執筆者: S.I
はじめに
はじめまして。デザイナーのS.Iと申します。主に背景制作の業務を行っております。
以前はアニメ業界でロボットデザインなどを行ってたこともあります。
今回は、ロボットのデザイン作例を通してデザインのおこし方を説明いたします。
注: 大まかな流れの説明ですので清書はしておりません。
大きさ、対比を決める
ここでは、架空の企画としてロボット物のアニメ作品とします。
以下の条件から開始します。
全高20~30mくらい 人間フォルム
・A: 大柄
・B: 細身
・C: 中背
箱人形です。
ざっくりシルエットを決める
キーワードを増やしこれ等を踏まえ、シルエットを変更します。
A: 大柄、パワー、白兵格闘戦タイプ 男性的、怒り肩
B: 細身、スピード、高機動タイプ 足が長い、足が速そう
C: 中背、遠距離攻撃、索敵タイプ 女性的
差別化が図られました。
キャラクター性を上げる
それぞれのキャラクター性を増すため、さらに条件を足します。
A: 大型、パワー、白兵格闘戦タイプ 男性的、怒り肩
ヒーローロボ、レスラーぽい体形や衣装をイメージしたディティール 必殺技は手刀、飛び蹴りなど
殴ったときに痛そうな大きくごつい手 力強さを出すためやや角ばったフォルム
B: スピード、高機動タイプ 細身、足が長い、足が速そう
剣士、レイピア的な細身の剣、空力のよさそうな滑らかなフォルム
高機動のためのバーニア、カナードなどの小翼、甲冑的な意匠
C, 遠距離攻撃、索敵タイプ 女性的、小柄、大きめのレーダー
弓や、チャクラムに合体変形するバックパック、ハイヒール的な足
だいぶシルエットが固まってきました。
バックパックや、付属パーツを足して完成
塗りつぶしてみる
清書に入る前に、重要なテストをします。
図のようにそれぞれの機体を塗りつぶし見比べてみましょう。
塗りつぶした状態でも、シルエットがわかる。

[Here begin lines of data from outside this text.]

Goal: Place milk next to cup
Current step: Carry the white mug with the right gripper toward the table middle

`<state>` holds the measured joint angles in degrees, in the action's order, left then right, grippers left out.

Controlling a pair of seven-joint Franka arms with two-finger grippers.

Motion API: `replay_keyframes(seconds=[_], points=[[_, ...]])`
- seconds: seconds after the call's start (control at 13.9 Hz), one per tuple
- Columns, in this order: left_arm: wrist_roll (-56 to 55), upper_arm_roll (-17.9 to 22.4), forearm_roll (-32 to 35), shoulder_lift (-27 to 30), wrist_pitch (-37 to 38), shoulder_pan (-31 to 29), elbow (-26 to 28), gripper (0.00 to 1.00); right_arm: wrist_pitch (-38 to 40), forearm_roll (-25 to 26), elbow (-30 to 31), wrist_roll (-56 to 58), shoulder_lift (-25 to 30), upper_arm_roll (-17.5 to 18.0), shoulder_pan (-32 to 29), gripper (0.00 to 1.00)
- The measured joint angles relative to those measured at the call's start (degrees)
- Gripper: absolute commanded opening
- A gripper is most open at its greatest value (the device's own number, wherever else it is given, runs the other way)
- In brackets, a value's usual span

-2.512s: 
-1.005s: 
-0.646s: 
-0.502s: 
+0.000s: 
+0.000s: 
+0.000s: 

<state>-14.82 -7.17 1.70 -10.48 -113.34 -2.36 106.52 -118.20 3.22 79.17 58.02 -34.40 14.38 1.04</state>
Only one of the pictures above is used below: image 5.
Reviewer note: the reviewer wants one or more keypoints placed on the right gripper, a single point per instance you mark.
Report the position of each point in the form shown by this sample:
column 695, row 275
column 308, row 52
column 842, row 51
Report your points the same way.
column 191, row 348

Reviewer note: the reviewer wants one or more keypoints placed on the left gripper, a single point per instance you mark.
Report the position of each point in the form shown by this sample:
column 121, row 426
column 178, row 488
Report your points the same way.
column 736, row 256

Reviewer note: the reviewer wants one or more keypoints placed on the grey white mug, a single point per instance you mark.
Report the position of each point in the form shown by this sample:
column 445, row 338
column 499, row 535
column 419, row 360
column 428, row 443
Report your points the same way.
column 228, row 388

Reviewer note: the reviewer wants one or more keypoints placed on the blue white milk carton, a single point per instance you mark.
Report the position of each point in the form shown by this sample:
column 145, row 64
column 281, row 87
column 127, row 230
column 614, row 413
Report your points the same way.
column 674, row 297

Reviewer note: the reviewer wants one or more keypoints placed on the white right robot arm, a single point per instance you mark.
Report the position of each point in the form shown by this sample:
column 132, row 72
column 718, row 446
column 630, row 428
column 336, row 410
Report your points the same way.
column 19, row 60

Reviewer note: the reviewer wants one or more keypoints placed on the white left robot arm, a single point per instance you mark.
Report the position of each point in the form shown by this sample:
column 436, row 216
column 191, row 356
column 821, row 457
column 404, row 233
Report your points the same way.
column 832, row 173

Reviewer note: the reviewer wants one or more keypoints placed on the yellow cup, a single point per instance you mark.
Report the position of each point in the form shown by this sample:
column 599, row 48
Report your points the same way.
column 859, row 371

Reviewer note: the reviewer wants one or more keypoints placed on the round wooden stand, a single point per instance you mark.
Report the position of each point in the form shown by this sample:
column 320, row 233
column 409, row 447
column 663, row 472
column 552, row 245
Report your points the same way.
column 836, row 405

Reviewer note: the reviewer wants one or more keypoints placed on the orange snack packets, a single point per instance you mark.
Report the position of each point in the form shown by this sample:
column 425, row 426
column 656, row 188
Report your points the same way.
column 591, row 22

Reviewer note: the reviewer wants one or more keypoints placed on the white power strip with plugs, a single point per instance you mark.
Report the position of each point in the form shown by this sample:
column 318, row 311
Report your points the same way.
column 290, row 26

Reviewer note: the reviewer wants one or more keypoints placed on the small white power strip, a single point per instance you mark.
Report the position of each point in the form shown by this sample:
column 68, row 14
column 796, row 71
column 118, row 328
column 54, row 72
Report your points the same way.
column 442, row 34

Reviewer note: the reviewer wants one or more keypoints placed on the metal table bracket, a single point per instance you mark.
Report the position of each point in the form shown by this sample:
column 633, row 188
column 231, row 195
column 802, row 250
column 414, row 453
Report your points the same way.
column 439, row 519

差別化が図られている
ということを確認します。
色分け
ざっくりと色を塗り分けてみます。
大体3色+差し色1色くらいで取りあえずは成立すると思います。
正面図でプロポーションと大まかなデザインラインが決まったら、パースビューで描いていきます。
パースビューと正面図を行ったり来たりしながら詳細をつめていきます。
まとめ
ロボットに限らずデザインをおこす際は、作品の世界観にあった詳細な設定を考えることが大切だと思います。(その際に、関連するリファレンスを集める。)
そうすることで、物の形やディティールに説得力が生まれます。
デザインがすぐ浮かばないときは、取りあえずキーワードを並べ、それに関連するリファレンスを集めることから始めると、アイデアが浮かびやすいと思います。
以上、ロボットのデザインを起こす作例を紹介いたしました。
ご覧いただきまして、ありがとうございました。